### Data excerpt:

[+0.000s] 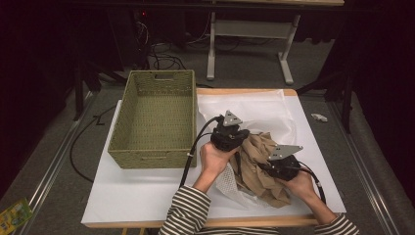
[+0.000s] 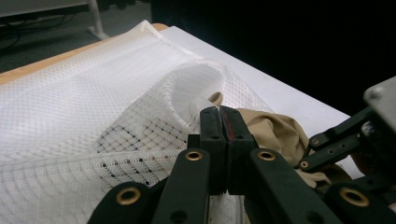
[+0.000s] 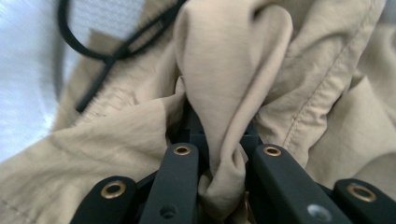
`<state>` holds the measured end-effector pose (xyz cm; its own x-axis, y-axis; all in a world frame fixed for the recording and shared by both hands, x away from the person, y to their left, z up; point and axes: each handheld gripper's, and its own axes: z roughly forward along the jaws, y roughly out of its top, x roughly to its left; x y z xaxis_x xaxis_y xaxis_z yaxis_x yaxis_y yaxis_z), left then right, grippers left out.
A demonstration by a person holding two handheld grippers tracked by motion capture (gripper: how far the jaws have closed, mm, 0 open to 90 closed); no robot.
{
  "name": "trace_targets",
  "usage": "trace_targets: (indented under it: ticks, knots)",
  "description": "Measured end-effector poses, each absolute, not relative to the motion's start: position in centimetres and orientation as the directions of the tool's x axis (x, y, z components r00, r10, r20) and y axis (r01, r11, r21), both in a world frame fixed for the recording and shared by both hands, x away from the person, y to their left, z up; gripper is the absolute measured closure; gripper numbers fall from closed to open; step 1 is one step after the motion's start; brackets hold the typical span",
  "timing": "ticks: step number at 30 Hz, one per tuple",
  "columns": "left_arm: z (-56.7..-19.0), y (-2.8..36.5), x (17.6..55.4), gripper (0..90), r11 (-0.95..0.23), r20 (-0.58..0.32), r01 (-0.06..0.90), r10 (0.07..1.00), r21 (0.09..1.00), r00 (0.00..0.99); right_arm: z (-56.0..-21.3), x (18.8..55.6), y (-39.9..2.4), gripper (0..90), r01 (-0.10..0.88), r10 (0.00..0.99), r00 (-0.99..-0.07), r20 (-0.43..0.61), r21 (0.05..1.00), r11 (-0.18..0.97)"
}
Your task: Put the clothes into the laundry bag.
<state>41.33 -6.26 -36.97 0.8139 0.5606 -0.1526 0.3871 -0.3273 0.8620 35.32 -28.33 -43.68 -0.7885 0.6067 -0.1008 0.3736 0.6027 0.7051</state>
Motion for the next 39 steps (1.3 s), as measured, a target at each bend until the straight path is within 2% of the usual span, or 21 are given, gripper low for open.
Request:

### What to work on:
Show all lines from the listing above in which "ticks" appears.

### Solution to this exercise:
  "usage": "trace_targets: (indented under it: ticks, knots)",
  "timing": "ticks: step number at 30 Hz, one per tuple",

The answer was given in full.